Deaf Broadway shows what musical theater can look like, even if it is confined to two dimensions. After their production of In the woods, a mother of three – two hearing and one deaf – contacted the collective, Rochford said. Her deaf child had seen the recording and had fallen in love: the 2014 film adaptation was her siblings’ favorite, and she could finally understand why.
While Deaf Broadway’s work is primarily aimed at the deaf community, performer and DASL Heba Toulan thinks everyone benefits. Because interpreting shows in ASL is a creative process – the lyrics don’t translate verbatim – familiar musicals transform, their meaning deepening by default.
“I’ve seen productions where everyone looks exactly the same, a cookie cutter. And then the language is the same, ”said Toulan in an interpreted conversation. “And that doesn’t bring the production to life.” Before the pandemic, she performed in several Shakespeare plays and received the same comments from the hearing audience, like a mantra: “I never understood Shakespeare until I saw you sign him.”
“It’s time for us to be invited to the table, not just as actors, but as producers, directors, writers, designers, etc. We have many stories to tell.“
– Garrett zuercher
That understanding is ongoing: Although Deaf Broadway’s origin story is tied to COVID-19, Zuercher hopes his mission continues when theaters reopen the rusty doors.

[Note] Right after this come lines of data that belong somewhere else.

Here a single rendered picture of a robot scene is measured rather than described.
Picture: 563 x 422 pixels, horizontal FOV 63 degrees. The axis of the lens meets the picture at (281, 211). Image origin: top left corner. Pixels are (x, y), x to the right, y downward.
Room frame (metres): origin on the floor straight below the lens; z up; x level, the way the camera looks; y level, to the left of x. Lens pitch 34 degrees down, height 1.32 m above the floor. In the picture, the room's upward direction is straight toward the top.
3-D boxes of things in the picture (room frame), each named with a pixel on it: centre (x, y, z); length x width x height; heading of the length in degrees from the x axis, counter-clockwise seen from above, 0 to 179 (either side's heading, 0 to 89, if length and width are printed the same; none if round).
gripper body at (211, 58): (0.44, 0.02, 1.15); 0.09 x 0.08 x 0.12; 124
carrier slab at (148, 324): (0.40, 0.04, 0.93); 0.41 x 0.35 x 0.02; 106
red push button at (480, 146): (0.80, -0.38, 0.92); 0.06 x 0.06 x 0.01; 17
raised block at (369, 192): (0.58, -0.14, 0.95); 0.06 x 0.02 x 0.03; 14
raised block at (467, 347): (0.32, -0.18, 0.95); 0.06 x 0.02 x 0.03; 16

The productions prove what deaf theater professionals can do, even with sometimes poor Wi-Fi – they should have more opportunities, but Zuercher believes those opportunities should start at the top. “It’s time for us to be invited to the table, not just as actors, but as producers, directors, writers, designers, etc.,” Zuercher wrote. “We have many stories to tell.
For now, Deaf Broadway will continue to perform beloved classics – they have started confirming permissions with Musical Theater International, expanding their potential repertoire. It’s a slow process, but whatever the speed, Deaf Broadway productions are a rare constant.
According to Hale, Broadway musicals typically only offer one or two performed shows, which don’t include a full cast of performers. The deaf audience watches the drawbacks masquerading as a fit – an unconvincing performance, all pathetic. With every download, Deaf Broadway offers an alternative.
“For deaf theater or deaf performance, we don’t have to wait for people to give us the opportunity,” Deaf Broadway performer Pamela Wright said in an interpreted conversation. “Deaf Broadway didn’t wait. They went ahead.
This momentum is imbued with every Zoom recording. The first act of “Into the Woods” ends with the ensemble number “Ever After” – it’s meant to be an expiration before the chaos to come, a brief interlude from Sondheim. In Deaf Broadway’s version, the actors signed different translations, each performing their own version of the song.
While Deaf musical theater often requires unison, the 2015 Deaf West production on Broadway Spring awakening used choreographed ASL – Deaf Broadway allowed for disparate movements, the actors “coming together and going apart,” Zuercher said. A hearing director might not have understood the effect, which looked like a burst barrage of movement. But for Zuercher, each word resonated in a different key.
“For the first time in my life,” he wrote, “I understood the concept of harmony.”